▶ [YOUR INSTRUCTIONS]: Copy out each line of the data that contains "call".

▶ [DATA BELOW]:

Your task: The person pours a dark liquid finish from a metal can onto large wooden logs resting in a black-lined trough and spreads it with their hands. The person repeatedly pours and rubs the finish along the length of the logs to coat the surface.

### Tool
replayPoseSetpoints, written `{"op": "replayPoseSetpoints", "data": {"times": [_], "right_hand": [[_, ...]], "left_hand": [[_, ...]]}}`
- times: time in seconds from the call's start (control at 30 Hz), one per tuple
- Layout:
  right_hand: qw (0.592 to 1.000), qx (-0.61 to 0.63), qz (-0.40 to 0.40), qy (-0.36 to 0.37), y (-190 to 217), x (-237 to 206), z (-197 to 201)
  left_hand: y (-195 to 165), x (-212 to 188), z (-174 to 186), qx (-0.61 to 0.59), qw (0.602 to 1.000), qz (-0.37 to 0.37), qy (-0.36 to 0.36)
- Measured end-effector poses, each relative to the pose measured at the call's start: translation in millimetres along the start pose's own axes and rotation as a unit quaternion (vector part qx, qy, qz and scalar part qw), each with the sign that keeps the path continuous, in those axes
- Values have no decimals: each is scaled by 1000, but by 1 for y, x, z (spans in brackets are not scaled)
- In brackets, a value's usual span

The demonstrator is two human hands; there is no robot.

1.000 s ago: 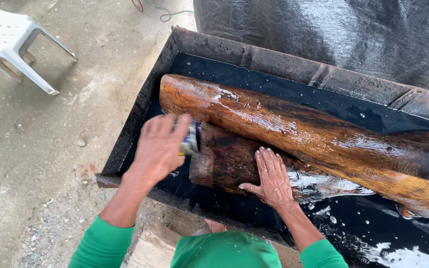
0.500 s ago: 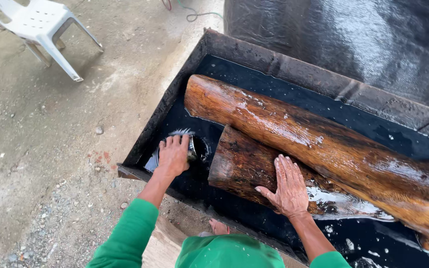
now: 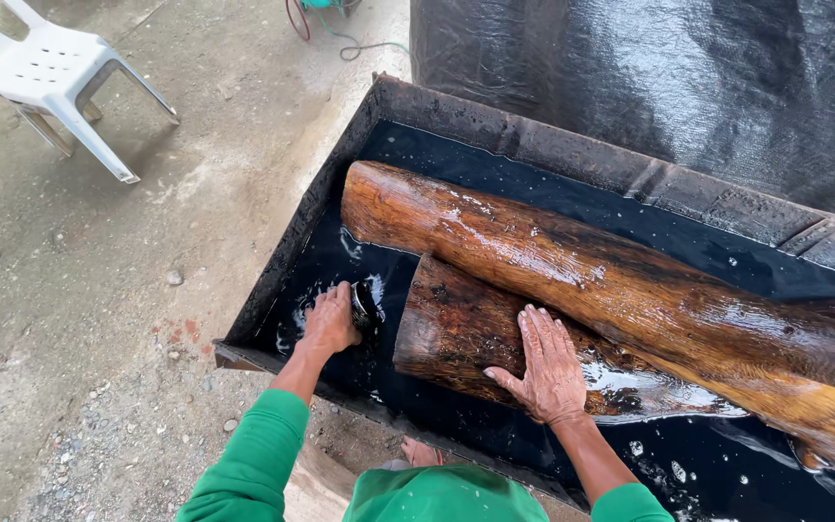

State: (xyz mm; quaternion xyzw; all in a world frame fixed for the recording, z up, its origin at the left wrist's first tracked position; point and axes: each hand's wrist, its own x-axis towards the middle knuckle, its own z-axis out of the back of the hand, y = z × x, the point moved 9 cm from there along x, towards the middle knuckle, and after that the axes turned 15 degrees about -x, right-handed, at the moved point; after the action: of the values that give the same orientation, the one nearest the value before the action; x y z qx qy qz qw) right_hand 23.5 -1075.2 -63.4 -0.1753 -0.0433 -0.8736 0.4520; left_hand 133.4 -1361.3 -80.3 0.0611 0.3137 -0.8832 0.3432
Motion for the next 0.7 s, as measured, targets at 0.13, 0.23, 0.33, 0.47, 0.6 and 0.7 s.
{"op": "replayPoseSetpoints", "data": {"times": [0.13,0.23,0.33,0.47,0.6,0.7], "right_hand": [[1000,3,3,-2,-1,0,1],[1000,9,6,-7,-2,-2,1],[1000,2,1,3,-4,-2,-3],[1000,-6,-2,20,-5,-4,-9],[1000,-7,-4,17,-5,-5,-10],[1000,-3,-5,10,-5,-6,-9]], "left_hand": [[6,-7,14,-90,995,-33,-27],[11,-18,26,-122,988,-72,-67],[14,-31,38,-157,981,-87,-80],[1,-55,57,-166,973,-122,-105],[-24,-73,68,-159,969,-163,-92],[-45,-81,64,-129,968,-198,-85]]}}
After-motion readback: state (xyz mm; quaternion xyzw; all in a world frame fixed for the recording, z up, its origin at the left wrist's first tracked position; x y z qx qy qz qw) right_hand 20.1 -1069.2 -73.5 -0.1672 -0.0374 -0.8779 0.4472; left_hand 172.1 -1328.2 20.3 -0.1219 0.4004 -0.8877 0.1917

▶ [OUTPUT OF THE TASK]:
- times: time in seconds from the call's start (control at 30 Hz), one per tuple
- Measured end-effector poses, each relative to the pose measured at the call's start: translation in millimetres along the start pose's own axes and rotation as a unit quaternion (vector part qx, qy, qz and scalar part qw), each with the sign that keeps the path continuous, in those axes

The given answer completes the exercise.